Quando l’industria è chiamata a progettare batterie per impieghi particolari come l’equipaggiamento di dispositivi medici impiantabili o device wearable, non si può prescindere da alcune caratteristiche. Soprattutto per il primo tipo di impiego esse devono essere flessibili e prive di elementi chimici pericolosi se messi a contatto con l’organismo.

I tentativi finora più flessibili si sono mostrati troppo rigidi e pesanti, ma grazie agli sforzi di un team di ricerca cinese c’è una nuova speranza a cui aggrapparsi. Invece di utilizzare elettroliti tossici e corrosivi si è sperimentata una batteria a base di sostanze come solfato di sodio, soluzione salina e un’altra solitamente utilizzata per la coltura cellulare.

Sebbene sia comunque auspicabile che queste non entrino a contatto con l’organismo, l’infausta ipotesi in cui ciò avvenisse sarebbe molto meno pericolosa rispetto al caso delle sostanze chimiche contenute nelle batterie “tradizionali”. Ciò ha permesso di ridurre il quantitativo di schermature contro la fuoriuscita dei liquidi, favorendone la flessibilità senza aumentarne il peso.

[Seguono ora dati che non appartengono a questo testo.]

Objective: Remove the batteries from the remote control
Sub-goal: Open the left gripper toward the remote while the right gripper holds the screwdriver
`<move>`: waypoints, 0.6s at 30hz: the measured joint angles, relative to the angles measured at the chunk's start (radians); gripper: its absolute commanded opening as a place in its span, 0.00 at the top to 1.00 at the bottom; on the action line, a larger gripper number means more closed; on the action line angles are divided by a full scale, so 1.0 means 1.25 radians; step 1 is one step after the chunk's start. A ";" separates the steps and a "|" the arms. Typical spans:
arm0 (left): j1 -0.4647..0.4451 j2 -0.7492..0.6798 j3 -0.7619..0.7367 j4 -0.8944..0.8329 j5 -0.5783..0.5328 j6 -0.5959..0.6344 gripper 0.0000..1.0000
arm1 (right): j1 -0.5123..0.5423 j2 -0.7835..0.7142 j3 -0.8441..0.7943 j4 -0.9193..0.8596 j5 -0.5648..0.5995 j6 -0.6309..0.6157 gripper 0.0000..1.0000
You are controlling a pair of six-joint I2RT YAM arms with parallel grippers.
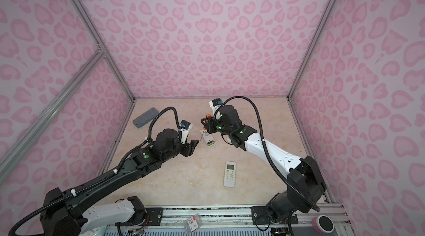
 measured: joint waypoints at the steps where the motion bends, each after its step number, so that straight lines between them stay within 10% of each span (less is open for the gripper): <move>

Il team si è accorto in corso d’opera di un possibile utilizzo alternativo delle loro scoperte. “Potremmo impiantare nel corpo umano degli elettrodi a forma di fibra la cui deossigenazione garantita potrebbe addirittura condurre alla morte delle cellule cancerose. Naturalmente al momento è solo un’idea che vogliamo approfondire con biologi e scienziati”, ha dichiarato uno dei ricercatori.